[Exercise]:
In the entries below, find the line with "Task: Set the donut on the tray" and the line with "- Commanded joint"; give again those lines and every line between them, exactly.

[Saved entries]:
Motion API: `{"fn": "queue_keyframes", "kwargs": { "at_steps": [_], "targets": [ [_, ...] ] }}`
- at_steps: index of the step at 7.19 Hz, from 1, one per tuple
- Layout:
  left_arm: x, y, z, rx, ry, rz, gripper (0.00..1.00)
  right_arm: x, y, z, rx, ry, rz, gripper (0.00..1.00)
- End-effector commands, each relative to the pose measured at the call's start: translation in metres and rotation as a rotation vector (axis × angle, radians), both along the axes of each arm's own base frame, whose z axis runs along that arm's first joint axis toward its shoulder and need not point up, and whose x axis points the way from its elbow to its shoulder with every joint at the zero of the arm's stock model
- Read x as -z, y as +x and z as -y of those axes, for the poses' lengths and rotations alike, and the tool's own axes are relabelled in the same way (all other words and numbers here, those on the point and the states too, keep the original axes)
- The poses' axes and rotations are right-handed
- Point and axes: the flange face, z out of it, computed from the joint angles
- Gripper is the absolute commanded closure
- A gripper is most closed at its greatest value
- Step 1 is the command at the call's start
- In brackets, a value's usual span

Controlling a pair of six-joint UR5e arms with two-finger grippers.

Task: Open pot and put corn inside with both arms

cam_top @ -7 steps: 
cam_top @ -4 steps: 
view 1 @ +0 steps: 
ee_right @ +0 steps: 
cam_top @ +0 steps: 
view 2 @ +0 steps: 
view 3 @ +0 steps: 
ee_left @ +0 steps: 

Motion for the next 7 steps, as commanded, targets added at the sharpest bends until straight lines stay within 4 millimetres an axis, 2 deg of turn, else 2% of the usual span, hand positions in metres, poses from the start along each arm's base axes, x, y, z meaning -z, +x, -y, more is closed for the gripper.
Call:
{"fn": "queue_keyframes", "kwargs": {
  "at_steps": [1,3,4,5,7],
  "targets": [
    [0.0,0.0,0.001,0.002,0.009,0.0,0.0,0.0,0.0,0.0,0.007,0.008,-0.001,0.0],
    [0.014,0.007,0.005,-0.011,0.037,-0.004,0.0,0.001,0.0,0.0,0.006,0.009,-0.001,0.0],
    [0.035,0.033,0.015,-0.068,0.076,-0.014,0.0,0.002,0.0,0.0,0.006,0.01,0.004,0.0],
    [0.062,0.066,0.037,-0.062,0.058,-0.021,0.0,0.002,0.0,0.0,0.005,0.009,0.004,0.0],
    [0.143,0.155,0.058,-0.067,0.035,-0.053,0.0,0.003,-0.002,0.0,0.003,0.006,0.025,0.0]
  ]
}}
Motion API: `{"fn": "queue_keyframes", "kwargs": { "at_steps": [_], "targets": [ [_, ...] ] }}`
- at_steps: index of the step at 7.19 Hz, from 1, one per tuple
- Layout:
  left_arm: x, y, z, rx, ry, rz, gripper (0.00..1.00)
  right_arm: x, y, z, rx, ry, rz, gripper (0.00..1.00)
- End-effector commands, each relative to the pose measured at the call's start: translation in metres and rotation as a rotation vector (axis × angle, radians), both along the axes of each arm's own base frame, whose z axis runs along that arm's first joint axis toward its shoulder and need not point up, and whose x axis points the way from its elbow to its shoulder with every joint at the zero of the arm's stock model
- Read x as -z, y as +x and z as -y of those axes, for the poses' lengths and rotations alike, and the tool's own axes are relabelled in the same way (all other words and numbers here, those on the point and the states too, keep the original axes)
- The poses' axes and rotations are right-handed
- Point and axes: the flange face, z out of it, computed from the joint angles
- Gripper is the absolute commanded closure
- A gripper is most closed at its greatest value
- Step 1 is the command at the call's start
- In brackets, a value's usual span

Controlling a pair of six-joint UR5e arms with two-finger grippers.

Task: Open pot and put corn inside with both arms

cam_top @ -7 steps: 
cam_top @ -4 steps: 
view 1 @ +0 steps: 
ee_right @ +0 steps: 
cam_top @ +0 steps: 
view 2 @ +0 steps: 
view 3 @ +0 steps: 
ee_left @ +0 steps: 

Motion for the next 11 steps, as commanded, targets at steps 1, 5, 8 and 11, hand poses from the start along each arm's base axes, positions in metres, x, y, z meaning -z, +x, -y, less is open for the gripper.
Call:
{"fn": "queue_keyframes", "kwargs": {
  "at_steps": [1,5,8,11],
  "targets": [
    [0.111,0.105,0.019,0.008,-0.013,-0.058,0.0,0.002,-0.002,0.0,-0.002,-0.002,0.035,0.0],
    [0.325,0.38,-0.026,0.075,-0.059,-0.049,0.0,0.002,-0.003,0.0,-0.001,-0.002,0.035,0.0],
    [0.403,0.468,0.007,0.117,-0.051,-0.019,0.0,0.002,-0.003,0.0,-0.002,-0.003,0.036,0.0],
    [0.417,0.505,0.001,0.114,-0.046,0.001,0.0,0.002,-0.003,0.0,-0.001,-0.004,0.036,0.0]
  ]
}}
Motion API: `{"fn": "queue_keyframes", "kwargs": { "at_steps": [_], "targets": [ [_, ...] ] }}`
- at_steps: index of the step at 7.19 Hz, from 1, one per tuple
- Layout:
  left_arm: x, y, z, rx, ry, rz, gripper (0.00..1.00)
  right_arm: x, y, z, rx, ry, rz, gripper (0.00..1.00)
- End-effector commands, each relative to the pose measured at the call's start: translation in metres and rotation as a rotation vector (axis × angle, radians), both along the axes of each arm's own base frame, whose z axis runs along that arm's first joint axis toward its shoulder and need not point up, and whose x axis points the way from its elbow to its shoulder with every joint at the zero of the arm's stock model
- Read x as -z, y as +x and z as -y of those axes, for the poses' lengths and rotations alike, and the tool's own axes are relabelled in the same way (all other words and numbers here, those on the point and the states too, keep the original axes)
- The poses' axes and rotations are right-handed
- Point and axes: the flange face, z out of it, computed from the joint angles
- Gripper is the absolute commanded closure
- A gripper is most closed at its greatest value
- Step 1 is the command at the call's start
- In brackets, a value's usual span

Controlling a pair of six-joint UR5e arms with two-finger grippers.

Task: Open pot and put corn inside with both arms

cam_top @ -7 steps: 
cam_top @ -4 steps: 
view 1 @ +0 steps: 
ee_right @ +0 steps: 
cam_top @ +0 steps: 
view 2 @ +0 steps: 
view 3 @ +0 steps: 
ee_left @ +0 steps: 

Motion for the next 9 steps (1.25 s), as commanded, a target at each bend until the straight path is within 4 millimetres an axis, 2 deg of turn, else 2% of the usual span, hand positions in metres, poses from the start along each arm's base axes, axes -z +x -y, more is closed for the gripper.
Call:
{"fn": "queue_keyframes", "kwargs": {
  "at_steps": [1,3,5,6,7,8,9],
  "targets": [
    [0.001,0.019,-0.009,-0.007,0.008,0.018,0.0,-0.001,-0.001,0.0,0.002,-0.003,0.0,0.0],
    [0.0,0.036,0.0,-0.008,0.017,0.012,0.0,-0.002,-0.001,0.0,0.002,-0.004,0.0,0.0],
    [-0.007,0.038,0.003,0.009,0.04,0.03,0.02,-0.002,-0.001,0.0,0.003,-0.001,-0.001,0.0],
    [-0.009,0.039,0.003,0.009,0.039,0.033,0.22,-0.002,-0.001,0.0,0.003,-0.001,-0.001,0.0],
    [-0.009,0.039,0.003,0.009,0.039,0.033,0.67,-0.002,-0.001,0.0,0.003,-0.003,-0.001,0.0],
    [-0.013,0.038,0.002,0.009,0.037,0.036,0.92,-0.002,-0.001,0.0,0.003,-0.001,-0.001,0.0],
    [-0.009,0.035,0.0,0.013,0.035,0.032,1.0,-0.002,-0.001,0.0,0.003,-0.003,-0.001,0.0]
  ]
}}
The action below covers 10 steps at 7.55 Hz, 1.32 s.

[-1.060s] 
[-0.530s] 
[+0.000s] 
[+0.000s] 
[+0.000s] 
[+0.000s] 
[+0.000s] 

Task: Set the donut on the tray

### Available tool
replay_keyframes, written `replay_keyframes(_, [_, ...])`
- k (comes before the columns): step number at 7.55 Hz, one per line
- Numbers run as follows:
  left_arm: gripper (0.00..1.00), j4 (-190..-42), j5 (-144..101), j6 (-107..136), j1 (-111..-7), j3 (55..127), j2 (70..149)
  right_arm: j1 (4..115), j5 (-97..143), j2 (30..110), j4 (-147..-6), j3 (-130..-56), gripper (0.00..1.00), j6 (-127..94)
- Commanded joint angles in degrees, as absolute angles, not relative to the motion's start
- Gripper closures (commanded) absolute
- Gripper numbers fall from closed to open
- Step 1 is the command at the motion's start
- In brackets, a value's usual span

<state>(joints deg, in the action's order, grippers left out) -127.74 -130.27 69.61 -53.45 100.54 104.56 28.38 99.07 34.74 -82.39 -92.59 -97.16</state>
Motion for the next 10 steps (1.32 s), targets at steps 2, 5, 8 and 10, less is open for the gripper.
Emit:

[Expected answer]:
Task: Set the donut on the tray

### Available tool
replay_keyframes, written `replay_keyframes(_, [_, ...])`
- k (comes before the columns): step number at 7.55 Hz, one per line
- Numbers run as follows:
  left_arm: gripper (0.00..1.00), j4 (-190..-42), j5 (-144..101), j6 (-107..136), j1 (-111..-7), j3 (55..127), j2 (70..149)
  right_arm: j1 (4..115), j5 (-97..143), j2 (30..110), j4 (-147..-6), j3 (-130..-56), gripper (0.00..1.00), j6 (-127..94)
- Commanded joint angles in degrees, as absolute angles, not relative to the motion's start

No more output is required.